2. Securing local storage (AsyncStorage vs. SecureStore)
Expo apps default to AsyncStorage for data persistence. As AsyncStorage does not encrypt data, we can read cached credentials by inspecting the unzipped app container databases during an audit. You must replace AsyncStorage with expo-secure-store for all sensitive tokens:
import * as SecureStore from 'expo-secure-store';
// Secure way to persist tokens
async function saveToken(key, value) {
await SecureStore.setItemAsync(key, value, {
keychainAccessible: SecureStore.WHEN_UNLOCKED_THIS_DEVICE_ONLY
});
} 3. Securing Over-the-Air (OTA) updates
Expo's EAS Update allows pushing JavaScript patches directly to users without App Store reviews. If an attacker gains access to your Expo dashboard, they can deploy a malicious script to all users. To secure updates:
- Enable Code Signing: Configure Expo to sign updates using a private cryptographic key, forcing the client-side app to reject unsigned or modified updates.
- Enforce MFA: Restrict your Expo developer organization to require Multi-Factor Authentication for all developers.
- Limit EAS Access: Apply least-privilege policies to developer keys and CI/CD deployment tokens.
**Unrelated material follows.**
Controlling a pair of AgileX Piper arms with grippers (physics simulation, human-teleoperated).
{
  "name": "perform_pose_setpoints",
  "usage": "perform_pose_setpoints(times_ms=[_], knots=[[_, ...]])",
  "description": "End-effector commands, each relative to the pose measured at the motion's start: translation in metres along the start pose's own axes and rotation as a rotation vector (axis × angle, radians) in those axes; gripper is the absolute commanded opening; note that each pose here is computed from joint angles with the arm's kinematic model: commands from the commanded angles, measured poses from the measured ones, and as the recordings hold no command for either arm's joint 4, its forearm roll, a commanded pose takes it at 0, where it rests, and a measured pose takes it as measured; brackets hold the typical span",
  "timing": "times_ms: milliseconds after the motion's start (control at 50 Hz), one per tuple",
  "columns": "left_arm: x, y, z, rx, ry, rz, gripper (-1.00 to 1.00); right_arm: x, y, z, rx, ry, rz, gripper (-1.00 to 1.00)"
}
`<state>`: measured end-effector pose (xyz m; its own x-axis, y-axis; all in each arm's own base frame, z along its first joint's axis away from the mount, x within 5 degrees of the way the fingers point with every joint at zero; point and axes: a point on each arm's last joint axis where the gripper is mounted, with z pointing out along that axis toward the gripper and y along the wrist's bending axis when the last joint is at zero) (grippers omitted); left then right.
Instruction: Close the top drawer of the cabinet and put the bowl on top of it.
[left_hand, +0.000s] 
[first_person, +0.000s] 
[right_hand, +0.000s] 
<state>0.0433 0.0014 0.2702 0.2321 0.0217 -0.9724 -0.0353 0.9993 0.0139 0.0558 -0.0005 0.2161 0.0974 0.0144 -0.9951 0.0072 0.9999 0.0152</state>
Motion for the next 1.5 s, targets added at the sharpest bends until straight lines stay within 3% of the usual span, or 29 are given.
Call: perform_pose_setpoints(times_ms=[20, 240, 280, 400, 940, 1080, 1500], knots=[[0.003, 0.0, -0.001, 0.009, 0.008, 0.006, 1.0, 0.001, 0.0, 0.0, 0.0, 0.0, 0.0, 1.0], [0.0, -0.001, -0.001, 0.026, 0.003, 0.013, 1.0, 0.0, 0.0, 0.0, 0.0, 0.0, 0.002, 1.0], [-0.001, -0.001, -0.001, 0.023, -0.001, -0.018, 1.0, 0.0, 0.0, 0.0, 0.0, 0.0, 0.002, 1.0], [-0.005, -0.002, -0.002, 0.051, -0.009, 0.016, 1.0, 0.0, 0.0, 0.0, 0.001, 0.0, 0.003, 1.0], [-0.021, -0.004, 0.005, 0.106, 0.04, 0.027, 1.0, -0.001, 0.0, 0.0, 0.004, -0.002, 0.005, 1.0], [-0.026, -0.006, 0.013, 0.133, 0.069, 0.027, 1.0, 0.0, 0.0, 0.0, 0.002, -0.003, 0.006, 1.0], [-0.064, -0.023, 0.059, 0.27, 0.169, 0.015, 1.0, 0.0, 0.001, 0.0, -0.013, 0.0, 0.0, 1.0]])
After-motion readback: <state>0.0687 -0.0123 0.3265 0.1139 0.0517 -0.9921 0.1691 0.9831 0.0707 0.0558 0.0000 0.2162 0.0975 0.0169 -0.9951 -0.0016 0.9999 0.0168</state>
4. Disabling debugging and developer options in production
Ensure that the Expo developer menu and debugging endpoints are disabled in production builds. In your app.json configuration, verify the following keys are set correctly to disable debugging overlays and inspector tools:
{
"expo": {
"jsEngine": "hermes",
"packagerOpts": {
"dev": false
}
}
} OTA update compromise in early stage app
During an audit of a startup fintech built on Expo, we verified that their EAS update setup did not use code signing. An attacker who compromised a developer's API token could have pushed a malicious update injecting keylogging scripts into the payment forms. Fix priority: high. Remediated by implementing mandatory code signing configurations in app.json.
Building your fintech app with Expo? Audit your code before shipping to stores.
Book an Expo Security AuditFrequently asked questions
Are environment variables in app.json/app.config.js secure?
No. Environment variables defined in Expo's configuration or parsed during EAS Build are compiled into the client-side JavaScript bundle. Any reverse engineer can decompile your app and extract them in plain text.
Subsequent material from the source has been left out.